» Exercise objective
Please find all lines in the data that hold the string "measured" and copy them.
——————————
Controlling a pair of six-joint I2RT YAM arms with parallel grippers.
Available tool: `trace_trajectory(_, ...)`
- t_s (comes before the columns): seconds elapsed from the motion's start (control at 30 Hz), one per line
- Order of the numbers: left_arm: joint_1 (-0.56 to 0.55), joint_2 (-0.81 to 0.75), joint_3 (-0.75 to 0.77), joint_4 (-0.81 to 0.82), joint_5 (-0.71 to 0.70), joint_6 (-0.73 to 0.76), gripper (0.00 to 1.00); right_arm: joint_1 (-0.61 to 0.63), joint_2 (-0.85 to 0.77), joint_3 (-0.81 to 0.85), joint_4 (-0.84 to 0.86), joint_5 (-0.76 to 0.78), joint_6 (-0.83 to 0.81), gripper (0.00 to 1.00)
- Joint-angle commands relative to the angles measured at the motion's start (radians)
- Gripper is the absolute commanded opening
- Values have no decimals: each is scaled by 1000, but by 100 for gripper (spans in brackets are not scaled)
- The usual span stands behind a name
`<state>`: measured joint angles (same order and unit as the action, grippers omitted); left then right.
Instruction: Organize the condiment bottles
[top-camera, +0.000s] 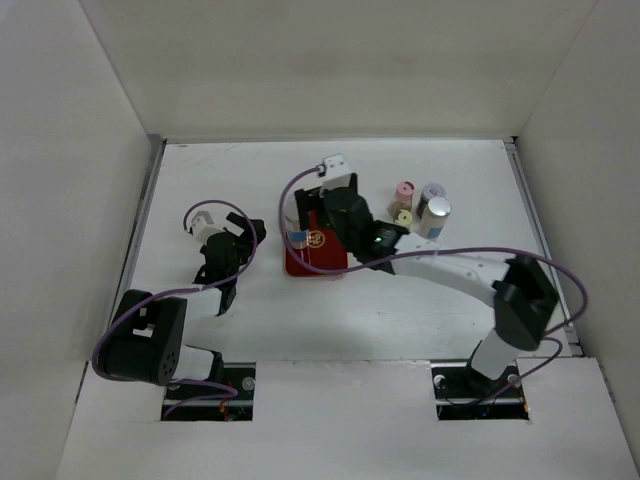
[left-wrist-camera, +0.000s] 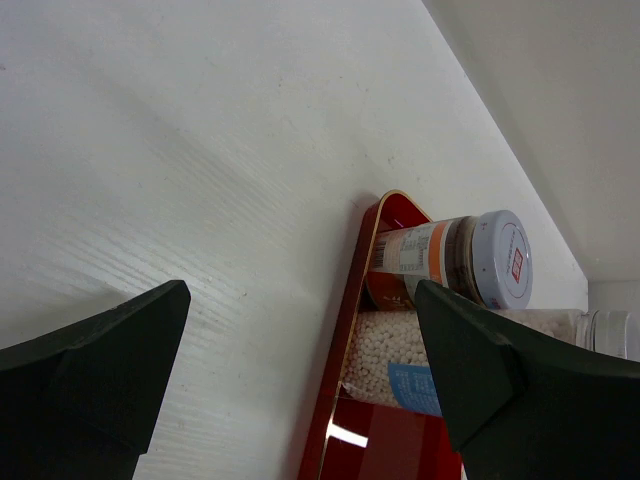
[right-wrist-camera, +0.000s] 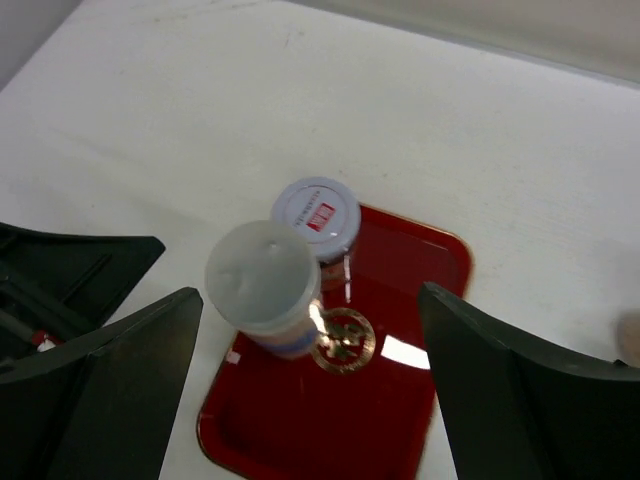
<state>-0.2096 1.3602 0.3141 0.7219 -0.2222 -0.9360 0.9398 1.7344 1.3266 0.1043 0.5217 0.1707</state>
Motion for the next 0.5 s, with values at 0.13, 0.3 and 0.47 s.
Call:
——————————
» Task result
- Joint-angle commands relative to the angles measured at the motion's start (radians)
`<state>`: measured joint angles (same order and unit as the action, grippers omitted); left then right.

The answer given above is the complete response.